Contentava-se com quase nada. Aprendera que gigantes podem desviar seus passos das criaturas menores, que há uma beleza revolucionária na paz, na calmaria, na pobreza e na carência.
Seguia à doutrina filosófica do Esteticismo, que erigira como contrária ao Humanitismo de Quincas Borba, que conferia uma parte na ordenação da beleza cósmica a todos, não importando cores, raças, vontades e procedências. O Esteticismo propunha à ideia do signo atômico, uma mônada primordial, um big-bang semântico por segundo, que engendra à molécula da frase, tecendo o tecido do parágrafo, botão do texto, da flor do romance. A narrativa como uma mãe alegre que não cansa jamais.
Por isso contava histórias, para entreter outrem, exatamente ao lidar com a essência da vida, o ponto arquimediano do real, inerente à fábula, lenda, cosmogonia, poema ilimitado, epopeias, odes, cancioneiros, etc.

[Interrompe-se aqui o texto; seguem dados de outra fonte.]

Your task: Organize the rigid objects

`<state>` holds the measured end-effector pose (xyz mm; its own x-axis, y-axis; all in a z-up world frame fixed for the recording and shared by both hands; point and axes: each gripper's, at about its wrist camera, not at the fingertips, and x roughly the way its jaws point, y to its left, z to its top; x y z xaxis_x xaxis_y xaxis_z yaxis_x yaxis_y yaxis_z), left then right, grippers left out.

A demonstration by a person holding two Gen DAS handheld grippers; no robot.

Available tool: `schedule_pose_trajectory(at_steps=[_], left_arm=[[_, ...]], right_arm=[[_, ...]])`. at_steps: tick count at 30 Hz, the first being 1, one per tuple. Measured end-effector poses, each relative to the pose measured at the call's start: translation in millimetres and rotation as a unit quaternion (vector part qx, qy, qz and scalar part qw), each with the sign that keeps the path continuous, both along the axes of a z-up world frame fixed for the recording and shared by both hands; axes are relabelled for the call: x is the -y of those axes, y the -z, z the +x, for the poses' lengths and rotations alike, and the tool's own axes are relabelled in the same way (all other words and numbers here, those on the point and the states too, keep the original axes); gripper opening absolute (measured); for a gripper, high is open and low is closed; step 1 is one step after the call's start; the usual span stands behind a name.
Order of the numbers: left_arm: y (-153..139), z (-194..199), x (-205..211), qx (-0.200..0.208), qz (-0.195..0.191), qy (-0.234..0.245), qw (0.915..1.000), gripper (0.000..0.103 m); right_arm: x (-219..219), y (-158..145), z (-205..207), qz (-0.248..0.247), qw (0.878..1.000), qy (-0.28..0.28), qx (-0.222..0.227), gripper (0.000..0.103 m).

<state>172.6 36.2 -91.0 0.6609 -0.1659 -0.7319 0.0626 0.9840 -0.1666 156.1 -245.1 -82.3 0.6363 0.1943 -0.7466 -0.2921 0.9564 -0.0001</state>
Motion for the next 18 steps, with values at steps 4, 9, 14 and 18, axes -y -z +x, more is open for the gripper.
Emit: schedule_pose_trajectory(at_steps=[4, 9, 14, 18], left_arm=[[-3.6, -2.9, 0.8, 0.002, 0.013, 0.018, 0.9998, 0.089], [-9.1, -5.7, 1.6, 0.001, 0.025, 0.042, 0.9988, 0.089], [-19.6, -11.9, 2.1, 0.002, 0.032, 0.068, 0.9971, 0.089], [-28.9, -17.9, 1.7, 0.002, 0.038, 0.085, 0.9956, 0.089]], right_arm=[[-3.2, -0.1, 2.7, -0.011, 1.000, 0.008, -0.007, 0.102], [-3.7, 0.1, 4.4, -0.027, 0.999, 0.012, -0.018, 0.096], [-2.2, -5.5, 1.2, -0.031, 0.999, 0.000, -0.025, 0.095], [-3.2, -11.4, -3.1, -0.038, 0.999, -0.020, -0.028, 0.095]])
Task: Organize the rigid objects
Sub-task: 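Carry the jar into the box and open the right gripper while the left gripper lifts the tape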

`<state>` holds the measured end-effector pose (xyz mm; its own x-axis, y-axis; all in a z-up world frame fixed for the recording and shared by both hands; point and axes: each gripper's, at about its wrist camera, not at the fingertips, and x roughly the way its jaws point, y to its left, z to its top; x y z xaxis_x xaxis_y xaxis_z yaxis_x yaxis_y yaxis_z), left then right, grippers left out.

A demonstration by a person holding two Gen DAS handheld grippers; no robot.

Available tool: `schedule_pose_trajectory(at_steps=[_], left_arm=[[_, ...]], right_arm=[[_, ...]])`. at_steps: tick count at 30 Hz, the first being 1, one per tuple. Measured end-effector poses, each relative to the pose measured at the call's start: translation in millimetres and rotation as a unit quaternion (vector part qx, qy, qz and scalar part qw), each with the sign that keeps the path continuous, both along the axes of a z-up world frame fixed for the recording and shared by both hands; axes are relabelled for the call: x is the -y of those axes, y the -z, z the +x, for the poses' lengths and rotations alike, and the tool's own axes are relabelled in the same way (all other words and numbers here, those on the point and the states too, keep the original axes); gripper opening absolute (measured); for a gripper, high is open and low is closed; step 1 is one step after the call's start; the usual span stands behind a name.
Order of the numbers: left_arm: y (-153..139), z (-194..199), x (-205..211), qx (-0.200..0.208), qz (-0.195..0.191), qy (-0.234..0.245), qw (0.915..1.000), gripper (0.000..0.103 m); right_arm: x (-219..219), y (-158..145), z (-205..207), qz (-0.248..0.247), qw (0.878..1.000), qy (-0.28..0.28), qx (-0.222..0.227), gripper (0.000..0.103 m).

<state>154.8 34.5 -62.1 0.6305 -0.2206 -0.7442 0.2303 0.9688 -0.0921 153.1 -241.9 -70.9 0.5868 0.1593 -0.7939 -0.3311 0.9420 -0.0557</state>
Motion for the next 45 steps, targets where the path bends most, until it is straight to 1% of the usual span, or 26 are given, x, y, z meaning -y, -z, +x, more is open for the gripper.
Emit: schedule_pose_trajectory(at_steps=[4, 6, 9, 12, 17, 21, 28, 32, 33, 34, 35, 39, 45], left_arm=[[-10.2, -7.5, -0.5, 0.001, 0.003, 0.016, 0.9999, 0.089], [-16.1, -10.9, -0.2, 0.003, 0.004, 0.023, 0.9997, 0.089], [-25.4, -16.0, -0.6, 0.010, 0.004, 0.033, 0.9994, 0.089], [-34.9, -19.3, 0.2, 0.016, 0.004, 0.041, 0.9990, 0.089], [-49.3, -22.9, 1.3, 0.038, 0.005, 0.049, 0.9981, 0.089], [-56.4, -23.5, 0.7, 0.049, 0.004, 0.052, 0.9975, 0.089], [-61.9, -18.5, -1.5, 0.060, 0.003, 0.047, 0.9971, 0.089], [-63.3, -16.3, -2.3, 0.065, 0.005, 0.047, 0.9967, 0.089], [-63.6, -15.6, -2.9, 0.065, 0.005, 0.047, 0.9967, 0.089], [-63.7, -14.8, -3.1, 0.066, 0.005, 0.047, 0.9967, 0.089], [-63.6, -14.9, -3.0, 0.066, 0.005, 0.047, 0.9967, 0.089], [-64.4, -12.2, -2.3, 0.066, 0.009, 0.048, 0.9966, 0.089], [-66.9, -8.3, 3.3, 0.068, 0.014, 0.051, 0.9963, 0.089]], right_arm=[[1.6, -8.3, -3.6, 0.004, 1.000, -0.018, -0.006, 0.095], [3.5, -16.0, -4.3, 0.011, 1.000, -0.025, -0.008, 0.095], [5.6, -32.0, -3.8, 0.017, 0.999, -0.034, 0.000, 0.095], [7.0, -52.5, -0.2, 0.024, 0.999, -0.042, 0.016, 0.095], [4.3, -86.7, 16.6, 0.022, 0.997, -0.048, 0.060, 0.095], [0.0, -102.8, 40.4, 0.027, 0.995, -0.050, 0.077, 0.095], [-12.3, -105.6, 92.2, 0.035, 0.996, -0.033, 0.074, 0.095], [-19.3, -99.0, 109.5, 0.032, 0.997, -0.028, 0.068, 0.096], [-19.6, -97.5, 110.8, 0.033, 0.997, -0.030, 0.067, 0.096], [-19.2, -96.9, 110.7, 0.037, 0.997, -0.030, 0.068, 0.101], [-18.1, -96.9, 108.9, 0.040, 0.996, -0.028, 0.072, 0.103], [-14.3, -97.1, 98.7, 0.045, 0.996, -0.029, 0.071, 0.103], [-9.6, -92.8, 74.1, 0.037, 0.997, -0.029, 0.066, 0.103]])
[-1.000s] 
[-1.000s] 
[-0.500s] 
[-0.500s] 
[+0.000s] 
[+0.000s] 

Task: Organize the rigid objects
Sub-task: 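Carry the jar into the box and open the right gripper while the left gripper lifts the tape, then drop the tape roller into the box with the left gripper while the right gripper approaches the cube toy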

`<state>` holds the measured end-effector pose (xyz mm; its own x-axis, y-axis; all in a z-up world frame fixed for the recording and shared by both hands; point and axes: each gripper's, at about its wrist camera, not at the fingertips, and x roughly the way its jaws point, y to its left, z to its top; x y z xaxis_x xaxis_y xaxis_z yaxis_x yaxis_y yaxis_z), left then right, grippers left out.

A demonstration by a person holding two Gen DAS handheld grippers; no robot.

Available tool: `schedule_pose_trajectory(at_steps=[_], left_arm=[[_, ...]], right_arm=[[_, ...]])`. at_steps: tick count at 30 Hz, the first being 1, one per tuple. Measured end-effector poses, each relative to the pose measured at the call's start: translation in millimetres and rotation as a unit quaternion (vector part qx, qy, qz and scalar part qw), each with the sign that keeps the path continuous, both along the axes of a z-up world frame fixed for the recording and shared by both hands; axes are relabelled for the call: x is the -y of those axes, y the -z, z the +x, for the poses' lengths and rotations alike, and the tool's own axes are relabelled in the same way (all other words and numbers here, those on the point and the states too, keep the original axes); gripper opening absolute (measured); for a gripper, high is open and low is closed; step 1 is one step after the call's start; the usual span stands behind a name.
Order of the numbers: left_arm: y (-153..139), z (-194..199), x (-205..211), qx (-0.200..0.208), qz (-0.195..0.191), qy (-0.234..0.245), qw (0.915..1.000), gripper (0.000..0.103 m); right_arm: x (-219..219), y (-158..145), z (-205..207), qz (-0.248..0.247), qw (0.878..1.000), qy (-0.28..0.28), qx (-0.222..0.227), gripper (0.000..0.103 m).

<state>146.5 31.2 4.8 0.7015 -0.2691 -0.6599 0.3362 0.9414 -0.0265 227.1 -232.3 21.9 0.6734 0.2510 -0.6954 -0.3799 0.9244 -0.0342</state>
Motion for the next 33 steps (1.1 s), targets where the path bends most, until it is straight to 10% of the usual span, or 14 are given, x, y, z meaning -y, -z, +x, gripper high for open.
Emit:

Certa vez encarou por horas um pescador do outro lado do 29. O sol judiava, irradiando para todos (a sombra só para os escolhidos). Um chapéu de palha cobria uma cabeça no céu austral. Pensou que daquele outro lado do rio poderia haver outro escritor, outro Seu Alfredo Diviaggi, outro narrador profissional do encadeamento inequívoco das coisas, outro seguidor da lei do foda-se, que brota do Esteticismo visceral que profetizava com veemência. Em vez de dar a volta no lago a pé, para perguntar para o outro se ele era um mero espelho de si mesmo, Seu Alfredo preferiu considerá-lo uma ilusão de ótica, a típica sombra de ilusão a enublar a tudo. Apenas mais uma tilápia sendo ludibriada por Seus Alfredos ou vencida por Martins-Pescadores, transmitindo ou recebendo mensagens de outras tilápias ou alienígenas, que sugam para outros níveis. Uma grande orquestra regida pelo caos dos personagens fictícios com instrumentos etéreos tão sólidos como o ar, com sustenidos e bemóis gorjeados por pássaros que sempre voltam em revoadas tristes, fênix imortal a bater asas enormes, sonhos selvagens, retroescavadeira imparável.
E voltava para casa com crise de riso, tirando sarro da casualidade histórica dos tipos estranhos a passar. Juntava o castigo de Sancho Pança ao ser manteado com A Relíquia de Eça de Queirós, manual da gargalhada em Português, caldeirão da piada que arrasta, tsunami a encobrir cada incerteza. A gargalhada absurda a embalar o berço do nada, ao afogar um ambiente inteiro em sua própria temporalidade. Invade, desabrocha, contagia e sai com esses pezinhos descalços. […] Vai com cuidado e volta logo para mim.